# REQUIRED ACTION:
Leaving out all pictures, give again each line exactly, from the start of the listing through the line that contains "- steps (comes".

*** Opening of DATASET SECTION ***

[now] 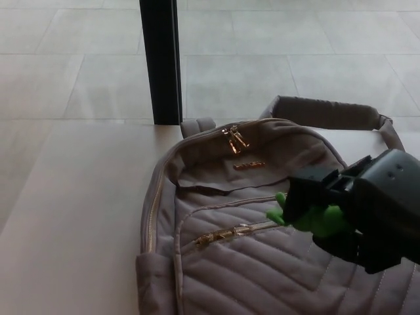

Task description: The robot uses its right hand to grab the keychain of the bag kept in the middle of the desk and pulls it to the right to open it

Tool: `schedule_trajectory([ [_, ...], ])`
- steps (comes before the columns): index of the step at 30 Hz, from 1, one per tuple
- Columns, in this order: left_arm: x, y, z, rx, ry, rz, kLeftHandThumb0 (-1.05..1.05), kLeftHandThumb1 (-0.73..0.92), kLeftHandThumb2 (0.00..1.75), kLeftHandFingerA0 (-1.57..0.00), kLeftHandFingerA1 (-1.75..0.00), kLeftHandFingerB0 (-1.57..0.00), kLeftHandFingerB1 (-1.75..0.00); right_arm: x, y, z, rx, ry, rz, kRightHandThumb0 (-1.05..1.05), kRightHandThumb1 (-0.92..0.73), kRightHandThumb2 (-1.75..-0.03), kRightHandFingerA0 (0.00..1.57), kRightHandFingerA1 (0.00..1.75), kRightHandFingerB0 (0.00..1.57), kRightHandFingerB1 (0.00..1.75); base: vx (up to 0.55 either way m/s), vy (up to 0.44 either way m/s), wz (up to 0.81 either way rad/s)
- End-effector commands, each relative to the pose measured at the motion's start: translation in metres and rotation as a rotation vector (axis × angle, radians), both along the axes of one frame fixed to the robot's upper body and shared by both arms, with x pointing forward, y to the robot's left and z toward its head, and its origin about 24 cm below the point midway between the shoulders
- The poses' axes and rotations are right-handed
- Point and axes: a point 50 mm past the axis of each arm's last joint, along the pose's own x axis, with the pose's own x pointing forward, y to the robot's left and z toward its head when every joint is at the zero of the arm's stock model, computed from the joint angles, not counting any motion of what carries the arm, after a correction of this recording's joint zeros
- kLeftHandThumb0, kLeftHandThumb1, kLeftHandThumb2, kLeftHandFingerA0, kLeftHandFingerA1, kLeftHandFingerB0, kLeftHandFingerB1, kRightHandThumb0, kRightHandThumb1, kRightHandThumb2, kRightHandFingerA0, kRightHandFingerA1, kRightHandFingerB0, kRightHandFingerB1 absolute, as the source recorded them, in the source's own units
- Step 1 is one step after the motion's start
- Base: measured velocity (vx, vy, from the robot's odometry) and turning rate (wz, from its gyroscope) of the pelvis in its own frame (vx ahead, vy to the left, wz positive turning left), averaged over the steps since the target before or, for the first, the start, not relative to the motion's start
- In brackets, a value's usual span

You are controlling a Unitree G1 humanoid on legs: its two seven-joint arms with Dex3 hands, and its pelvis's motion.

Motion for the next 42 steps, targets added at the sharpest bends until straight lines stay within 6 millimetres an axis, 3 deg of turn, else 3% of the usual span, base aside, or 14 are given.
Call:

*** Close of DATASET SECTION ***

# SOLVED EXERCISE:
[now] 

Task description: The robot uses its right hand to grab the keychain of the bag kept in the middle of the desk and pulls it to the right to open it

Tool: `schedule_trajectory([ [_, ...], ])`
- steps (comes before the columns): index of the step at 30 Hz, from 1, one per tuple

The output is complete, and nothing more is needed.